◆ EXERCISE BRIEF: When the word "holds" shows up in a line of the records below, copy that line.

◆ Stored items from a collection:

□ □ □ □ □

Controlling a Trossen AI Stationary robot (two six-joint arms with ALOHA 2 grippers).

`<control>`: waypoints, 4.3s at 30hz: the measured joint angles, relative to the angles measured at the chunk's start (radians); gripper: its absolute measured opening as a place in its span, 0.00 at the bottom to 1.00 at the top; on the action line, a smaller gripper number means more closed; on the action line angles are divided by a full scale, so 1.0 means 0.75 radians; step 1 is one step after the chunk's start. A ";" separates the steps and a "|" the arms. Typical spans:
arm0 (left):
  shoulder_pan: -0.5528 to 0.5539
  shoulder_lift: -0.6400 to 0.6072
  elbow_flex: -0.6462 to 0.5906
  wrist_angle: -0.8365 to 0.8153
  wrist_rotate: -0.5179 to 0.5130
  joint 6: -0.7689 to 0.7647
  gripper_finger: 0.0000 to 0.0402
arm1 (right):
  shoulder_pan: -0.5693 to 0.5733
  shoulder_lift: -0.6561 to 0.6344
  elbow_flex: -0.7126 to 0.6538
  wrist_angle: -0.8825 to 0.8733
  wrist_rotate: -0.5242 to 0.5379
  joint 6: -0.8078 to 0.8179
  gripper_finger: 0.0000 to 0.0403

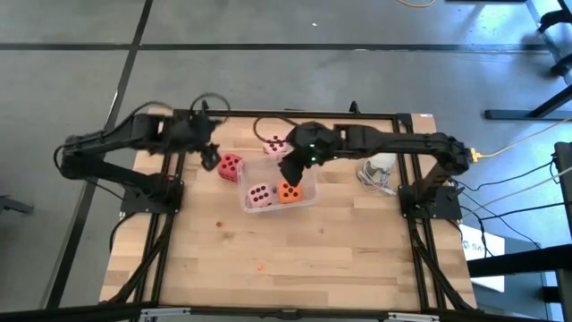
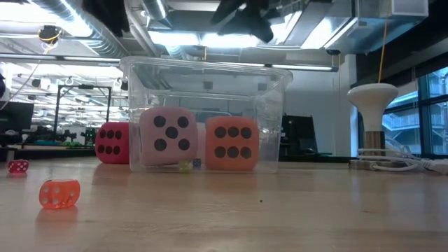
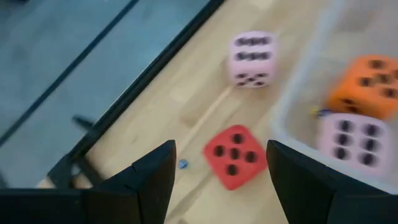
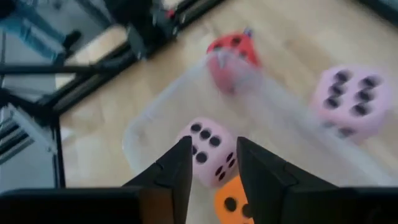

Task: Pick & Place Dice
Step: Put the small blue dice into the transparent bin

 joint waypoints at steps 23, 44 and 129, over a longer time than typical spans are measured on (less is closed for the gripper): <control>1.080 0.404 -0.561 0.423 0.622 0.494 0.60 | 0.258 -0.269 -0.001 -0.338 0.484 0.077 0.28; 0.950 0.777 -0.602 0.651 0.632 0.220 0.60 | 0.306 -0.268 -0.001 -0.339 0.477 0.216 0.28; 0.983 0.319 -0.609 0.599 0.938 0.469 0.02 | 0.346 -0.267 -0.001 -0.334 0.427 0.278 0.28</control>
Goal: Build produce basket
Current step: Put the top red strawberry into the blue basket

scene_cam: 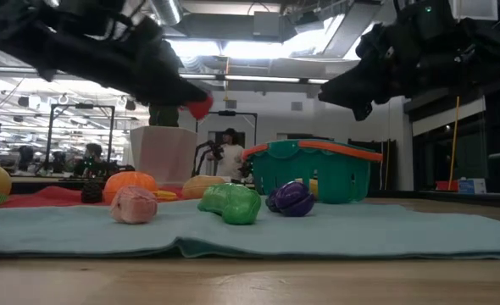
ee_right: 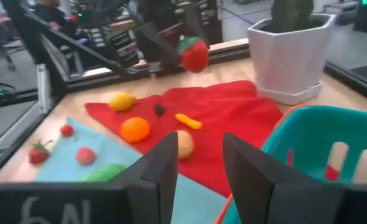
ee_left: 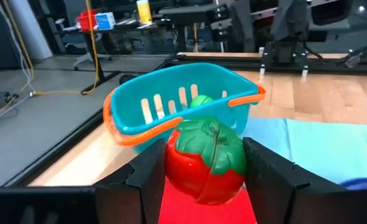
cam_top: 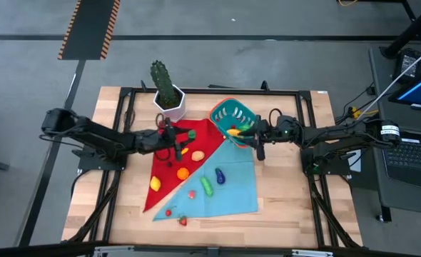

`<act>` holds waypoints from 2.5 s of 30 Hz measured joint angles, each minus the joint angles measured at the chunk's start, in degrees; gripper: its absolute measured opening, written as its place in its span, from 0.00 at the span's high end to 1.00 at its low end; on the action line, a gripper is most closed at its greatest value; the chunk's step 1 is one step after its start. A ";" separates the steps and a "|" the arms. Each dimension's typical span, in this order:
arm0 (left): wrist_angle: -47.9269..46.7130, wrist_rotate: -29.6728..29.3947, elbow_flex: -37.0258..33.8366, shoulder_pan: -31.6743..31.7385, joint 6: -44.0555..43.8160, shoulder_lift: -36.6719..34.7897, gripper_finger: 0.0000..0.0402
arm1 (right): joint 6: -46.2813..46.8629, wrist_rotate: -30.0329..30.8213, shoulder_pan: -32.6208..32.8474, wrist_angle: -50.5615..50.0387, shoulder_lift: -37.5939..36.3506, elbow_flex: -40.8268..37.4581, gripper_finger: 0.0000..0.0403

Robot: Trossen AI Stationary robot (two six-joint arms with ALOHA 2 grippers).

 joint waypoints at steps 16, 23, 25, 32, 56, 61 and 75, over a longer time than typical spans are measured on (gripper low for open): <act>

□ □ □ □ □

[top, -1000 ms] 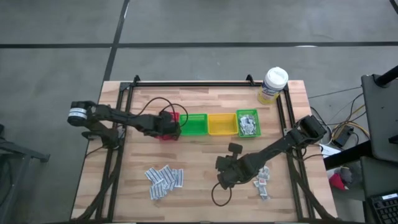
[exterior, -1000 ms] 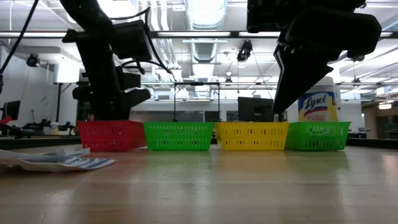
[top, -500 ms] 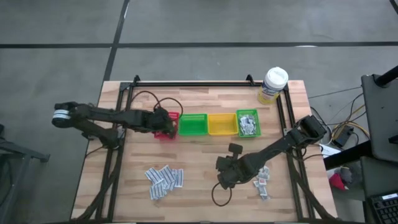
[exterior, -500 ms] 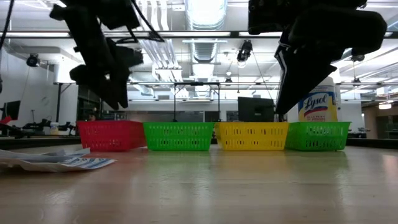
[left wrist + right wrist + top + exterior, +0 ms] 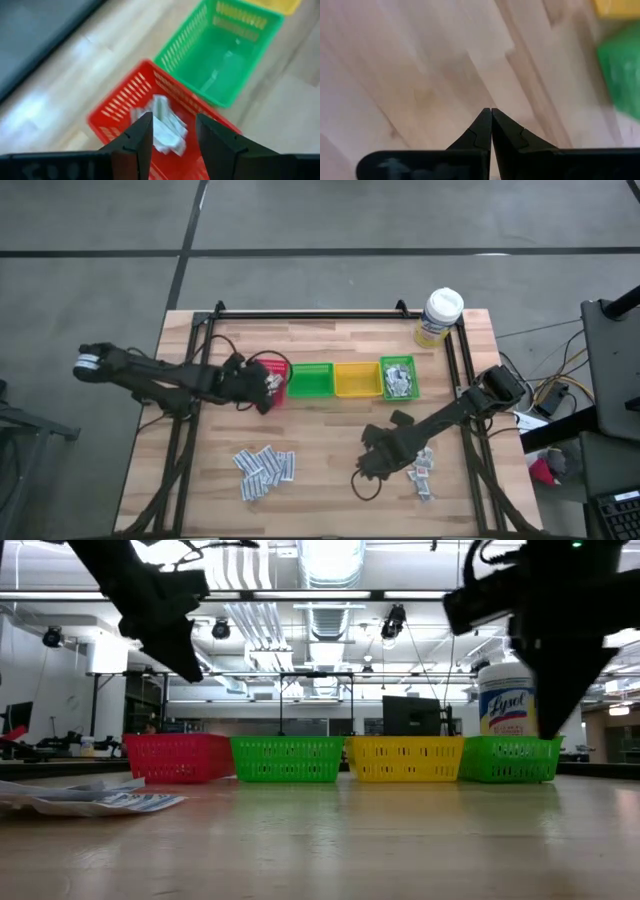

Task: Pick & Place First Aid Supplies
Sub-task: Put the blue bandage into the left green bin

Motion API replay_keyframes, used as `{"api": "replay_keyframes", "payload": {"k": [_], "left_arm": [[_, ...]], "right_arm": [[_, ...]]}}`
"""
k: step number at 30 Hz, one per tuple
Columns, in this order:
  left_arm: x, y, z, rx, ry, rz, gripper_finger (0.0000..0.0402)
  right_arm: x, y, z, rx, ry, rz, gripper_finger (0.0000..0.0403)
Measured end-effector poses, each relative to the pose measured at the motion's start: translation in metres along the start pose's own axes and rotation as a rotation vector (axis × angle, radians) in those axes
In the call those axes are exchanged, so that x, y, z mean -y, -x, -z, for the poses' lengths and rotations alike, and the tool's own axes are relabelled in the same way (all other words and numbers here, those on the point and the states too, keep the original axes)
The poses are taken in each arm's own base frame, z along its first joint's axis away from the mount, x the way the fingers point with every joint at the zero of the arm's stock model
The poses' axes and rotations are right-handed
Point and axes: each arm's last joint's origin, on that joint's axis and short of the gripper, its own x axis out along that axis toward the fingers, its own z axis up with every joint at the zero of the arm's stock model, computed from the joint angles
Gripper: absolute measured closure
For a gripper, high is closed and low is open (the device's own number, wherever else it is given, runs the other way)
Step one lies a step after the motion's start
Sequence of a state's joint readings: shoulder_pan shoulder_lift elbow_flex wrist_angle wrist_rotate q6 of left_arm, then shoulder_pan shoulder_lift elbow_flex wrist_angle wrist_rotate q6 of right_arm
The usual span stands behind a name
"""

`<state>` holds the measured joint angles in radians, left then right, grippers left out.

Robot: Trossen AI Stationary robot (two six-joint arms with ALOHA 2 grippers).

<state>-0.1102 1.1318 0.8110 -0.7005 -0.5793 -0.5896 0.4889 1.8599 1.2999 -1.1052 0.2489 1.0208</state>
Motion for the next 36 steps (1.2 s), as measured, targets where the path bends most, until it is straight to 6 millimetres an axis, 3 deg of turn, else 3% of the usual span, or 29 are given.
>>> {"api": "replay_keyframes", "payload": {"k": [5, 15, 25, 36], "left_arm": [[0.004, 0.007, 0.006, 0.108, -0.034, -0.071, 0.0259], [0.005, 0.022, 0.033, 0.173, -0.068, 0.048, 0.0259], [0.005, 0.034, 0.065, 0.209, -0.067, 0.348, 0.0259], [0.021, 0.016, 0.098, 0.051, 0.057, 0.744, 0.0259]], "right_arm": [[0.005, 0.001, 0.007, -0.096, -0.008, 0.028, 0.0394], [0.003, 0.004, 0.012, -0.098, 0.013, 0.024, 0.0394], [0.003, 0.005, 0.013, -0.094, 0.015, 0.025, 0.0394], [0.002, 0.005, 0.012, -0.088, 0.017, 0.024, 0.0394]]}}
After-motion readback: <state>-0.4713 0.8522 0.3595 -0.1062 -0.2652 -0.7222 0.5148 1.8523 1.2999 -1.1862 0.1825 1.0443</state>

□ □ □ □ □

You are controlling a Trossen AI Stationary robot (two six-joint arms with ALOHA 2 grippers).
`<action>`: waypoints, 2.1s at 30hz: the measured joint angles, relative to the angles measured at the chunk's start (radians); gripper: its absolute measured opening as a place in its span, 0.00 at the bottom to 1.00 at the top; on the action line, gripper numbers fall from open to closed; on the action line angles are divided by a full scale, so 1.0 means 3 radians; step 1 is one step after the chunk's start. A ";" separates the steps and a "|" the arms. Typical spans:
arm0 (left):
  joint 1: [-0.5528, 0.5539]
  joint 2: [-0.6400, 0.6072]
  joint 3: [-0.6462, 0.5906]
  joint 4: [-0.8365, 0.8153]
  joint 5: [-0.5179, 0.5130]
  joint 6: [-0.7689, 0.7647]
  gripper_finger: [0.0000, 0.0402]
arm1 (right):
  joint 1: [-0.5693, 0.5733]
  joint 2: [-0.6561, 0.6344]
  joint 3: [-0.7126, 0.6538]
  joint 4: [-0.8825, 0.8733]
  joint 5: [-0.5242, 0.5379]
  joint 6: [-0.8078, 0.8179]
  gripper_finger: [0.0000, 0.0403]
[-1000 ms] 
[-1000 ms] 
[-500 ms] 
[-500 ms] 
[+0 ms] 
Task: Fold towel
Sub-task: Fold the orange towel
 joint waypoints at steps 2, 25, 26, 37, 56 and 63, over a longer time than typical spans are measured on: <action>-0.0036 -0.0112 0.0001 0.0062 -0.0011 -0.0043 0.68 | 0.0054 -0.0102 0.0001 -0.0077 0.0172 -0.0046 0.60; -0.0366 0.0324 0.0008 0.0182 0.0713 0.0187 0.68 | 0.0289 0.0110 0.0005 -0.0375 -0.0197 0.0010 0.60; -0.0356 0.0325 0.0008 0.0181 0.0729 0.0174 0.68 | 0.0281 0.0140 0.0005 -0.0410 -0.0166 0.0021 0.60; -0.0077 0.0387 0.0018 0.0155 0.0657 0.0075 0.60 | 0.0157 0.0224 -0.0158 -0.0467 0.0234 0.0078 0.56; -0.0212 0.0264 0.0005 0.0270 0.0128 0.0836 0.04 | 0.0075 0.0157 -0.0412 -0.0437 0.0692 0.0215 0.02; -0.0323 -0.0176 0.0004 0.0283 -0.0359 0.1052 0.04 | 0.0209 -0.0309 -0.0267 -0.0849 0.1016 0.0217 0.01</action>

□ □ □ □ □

◆ EXERCISE OUTPUT:
`<act>` holds waypoints from 2.5 s of 30 Hz measured joint angles, each minus the joint angles measured at the chunk's start, in degrees; gripper: its absolute measured opening, written as its place in its span, from 0.00 at the span's high end to 1.00 at its low end; on the action line, a gripper is most closed at its greatest value; the chunk's step 1 is one step after its start. A ";" separates the steps and a "|" the arms. Each dimension's typical span, in this order:
`<state>` holds the measured joint angles in radians, left then right, grippers left out.

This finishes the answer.